Although the above description has been made for the typical example of the present invention, for example, it is also possible to design and change the configuration of each section of the component unloading section disposed at the upper end of the conveying belt, the component conveying path connected to the component unloading section and adapted to convey the components to the lower end side of the conveying belt 11 in a predetermined conveying posture, the component transfer section disposed at the downstream end side of the component conveying path and adapted to receive the components conveyed along the conveying path and transfer the components to the processing section with a constant directivity, and the component return path for connecting the downstream end of the component conveying path and the lower end conveying surface of the conveying belt 11, without being limited by the example.

Claims (9)

1. A component arranging and conveying apparatus for continuously conveying directional components, the apparatus comprising:

an endless belt having an upwardly inclined conveying surface and being driven to rotate;

a component discharge portion provided at an upper end of the conveyor belt;

a component transfer path connected to the component discharge portion and for transferring the component to a lower end side of the transfer belt in a predetermined transfer posture;

a component moving and placing section connected to the component transfer path and transferring the component to the component transferring section;

the component transfer section is provided on a downstream end side of the component moving and placing section, and receives the component transferred from the component moving and placing section and transfers the component to the processing section with a constant directivity;

a component return path for connecting a downstream end of the component moving and seating portion and a lower conveying surface of the conveyor belt.

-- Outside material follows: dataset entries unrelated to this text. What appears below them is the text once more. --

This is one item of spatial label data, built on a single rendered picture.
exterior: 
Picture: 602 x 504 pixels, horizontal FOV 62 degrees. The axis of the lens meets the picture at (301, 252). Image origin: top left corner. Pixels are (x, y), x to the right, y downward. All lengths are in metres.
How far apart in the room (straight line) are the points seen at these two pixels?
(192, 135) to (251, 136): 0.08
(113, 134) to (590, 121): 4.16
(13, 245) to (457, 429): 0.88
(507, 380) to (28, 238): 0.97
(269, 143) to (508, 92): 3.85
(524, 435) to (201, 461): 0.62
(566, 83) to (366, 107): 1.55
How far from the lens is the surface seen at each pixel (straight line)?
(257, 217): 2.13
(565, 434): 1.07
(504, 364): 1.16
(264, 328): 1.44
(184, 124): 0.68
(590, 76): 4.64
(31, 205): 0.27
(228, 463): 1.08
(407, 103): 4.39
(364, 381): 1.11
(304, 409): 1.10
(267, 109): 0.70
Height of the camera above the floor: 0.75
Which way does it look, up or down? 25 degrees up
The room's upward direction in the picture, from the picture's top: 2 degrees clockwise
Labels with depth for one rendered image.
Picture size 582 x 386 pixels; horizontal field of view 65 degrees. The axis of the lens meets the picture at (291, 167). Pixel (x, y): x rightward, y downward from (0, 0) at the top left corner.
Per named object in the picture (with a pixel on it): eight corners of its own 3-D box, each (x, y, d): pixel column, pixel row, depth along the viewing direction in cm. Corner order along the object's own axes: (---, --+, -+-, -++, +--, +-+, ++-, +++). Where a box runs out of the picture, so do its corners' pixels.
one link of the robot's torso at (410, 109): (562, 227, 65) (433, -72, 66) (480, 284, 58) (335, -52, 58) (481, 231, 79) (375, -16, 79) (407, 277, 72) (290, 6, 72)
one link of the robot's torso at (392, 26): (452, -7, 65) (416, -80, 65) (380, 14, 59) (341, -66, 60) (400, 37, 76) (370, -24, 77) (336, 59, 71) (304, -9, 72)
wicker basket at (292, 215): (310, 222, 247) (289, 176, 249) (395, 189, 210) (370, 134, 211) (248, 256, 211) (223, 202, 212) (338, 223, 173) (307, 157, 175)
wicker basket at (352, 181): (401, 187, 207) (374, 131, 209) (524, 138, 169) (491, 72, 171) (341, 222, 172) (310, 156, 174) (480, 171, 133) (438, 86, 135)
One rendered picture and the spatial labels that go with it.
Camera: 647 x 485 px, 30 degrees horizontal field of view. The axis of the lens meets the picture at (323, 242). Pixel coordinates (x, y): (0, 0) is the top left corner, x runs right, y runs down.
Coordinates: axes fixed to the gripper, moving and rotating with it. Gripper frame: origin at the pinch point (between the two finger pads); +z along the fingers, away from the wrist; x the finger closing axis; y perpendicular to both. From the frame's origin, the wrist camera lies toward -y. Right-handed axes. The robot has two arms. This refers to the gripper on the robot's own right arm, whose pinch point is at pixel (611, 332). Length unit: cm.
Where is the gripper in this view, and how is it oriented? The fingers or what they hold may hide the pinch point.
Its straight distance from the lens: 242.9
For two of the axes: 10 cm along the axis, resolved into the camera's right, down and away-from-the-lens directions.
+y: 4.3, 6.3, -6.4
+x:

2. The component arraying and conveying device of claim 1 wherein the conveying surface of the endless conveyor belt has projections extending transversely of the conveyor belt at predetermined intervals in the direction of belt travel.

3. The parts arraying and transferring device according to claim 1, wherein the parts discharging portion is composed of an inclined member having a parts sliding surface.

4. The component arraying and transferring device of claim 1 wherein the component transfer channels have a U-shaped cross-section.

5. The component arraying and conveying apparatus according to claim 1, wherein the component transfer section has a plate-like member extending from a side of a downstream end of the component moving and placing section to the processing section while being twisted from a horizontal state to a vertical state.

6. The component arranging and conveying apparatus as claimed in claim 1, further comprising a vibration generating portion for vibrating at least the component conveying passage.

7. The component arranging and conveying apparatus according to claim 1, further comprising a vibration generating portion that vibrates the component transfer portion in the component transfer direction.

8. The component arraying and conveying apparatus of claim 1 further comprising a nozzle disposed above the component transfer portion, the nozzle ejecting compressed air toward the component when the component arraying and conveying apparatus is in operation.

9. The component arranging and transporting device as claimed in claim 1, further comprising a component input drum disposed at a side portion of the component input end of the endless transport belt.